*TASK MATERIAL*:
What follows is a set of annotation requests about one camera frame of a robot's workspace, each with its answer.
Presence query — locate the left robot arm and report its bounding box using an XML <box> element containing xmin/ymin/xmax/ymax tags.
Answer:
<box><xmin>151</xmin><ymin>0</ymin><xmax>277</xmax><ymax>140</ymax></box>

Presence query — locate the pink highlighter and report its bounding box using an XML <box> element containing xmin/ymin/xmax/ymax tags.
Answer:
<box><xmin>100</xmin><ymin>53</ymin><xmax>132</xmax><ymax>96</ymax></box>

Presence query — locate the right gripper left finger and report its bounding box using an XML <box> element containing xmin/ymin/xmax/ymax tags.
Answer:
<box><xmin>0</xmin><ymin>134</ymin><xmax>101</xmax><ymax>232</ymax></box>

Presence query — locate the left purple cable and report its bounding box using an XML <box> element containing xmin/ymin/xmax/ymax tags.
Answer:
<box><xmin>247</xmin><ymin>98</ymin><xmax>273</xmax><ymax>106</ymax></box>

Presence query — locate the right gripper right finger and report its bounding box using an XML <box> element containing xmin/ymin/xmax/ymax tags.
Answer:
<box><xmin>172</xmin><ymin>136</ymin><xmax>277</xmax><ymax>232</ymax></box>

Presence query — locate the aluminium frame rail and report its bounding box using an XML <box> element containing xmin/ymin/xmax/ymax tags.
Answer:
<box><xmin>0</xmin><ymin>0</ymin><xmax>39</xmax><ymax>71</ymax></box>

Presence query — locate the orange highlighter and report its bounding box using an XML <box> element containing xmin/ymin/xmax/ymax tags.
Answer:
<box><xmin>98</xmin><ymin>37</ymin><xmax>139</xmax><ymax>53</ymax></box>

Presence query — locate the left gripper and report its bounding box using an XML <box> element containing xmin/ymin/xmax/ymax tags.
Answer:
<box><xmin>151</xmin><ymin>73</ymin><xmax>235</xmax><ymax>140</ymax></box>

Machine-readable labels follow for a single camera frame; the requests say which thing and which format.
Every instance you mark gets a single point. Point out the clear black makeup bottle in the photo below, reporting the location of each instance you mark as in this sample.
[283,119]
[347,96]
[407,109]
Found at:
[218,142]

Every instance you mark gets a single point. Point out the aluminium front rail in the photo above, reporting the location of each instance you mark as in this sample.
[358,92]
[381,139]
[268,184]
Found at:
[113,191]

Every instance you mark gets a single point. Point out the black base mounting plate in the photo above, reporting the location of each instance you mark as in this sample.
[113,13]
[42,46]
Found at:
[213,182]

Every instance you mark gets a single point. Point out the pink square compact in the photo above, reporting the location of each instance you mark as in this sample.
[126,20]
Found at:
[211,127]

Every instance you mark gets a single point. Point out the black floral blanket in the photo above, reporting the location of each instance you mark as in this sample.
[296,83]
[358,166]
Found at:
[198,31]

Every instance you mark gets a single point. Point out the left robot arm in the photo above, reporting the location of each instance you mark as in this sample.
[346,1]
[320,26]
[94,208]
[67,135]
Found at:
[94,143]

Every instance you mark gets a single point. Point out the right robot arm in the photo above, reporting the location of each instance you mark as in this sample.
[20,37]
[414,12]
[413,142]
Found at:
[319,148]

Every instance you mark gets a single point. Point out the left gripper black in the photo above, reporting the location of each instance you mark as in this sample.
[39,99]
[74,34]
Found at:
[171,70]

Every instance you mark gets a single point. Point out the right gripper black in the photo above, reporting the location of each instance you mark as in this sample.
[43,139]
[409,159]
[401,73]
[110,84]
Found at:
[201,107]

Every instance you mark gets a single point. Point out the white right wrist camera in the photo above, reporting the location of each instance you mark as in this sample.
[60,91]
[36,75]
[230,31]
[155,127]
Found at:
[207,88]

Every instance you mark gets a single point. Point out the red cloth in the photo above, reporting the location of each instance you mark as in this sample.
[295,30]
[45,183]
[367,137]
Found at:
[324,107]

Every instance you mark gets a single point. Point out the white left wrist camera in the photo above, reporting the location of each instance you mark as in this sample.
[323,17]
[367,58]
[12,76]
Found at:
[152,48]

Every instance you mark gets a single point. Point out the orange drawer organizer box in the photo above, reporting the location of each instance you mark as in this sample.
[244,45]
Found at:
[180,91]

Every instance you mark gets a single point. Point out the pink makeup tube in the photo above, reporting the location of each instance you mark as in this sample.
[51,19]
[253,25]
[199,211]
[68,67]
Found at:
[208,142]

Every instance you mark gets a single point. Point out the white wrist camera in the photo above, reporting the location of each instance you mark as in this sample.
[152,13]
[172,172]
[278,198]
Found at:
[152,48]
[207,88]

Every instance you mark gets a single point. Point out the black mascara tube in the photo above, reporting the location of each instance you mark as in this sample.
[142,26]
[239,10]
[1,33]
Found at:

*TASK DETAILS*:
If a line in the listing holds the word "containing", copy it out.

*RESPONSE FOR THIS EXERCISE*:
Presence query — locate the left robot arm and report its bounding box using an XML <box> element containing xmin/ymin/xmax/ymax tags.
Presence query — locate the pink highlighter and report its bounding box using an XML <box> element containing xmin/ymin/xmax/ymax tags.
Presence query — locate the right gripper left finger and report its bounding box using an XML <box> element containing xmin/ymin/xmax/ymax tags.
Presence query — locate the left purple cable and report its bounding box using an XML <box> element containing xmin/ymin/xmax/ymax tags.
Presence query — locate the right gripper right finger and report its bounding box using an XML <box> element containing xmin/ymin/xmax/ymax tags.
Presence query — locate the aluminium frame rail and report its bounding box using an XML <box> element containing xmin/ymin/xmax/ymax tags.
Presence query — locate the orange highlighter and report its bounding box using an XML <box> element containing xmin/ymin/xmax/ymax tags.
Presence query — locate the left gripper and report its bounding box using an XML <box> element containing xmin/ymin/xmax/ymax tags.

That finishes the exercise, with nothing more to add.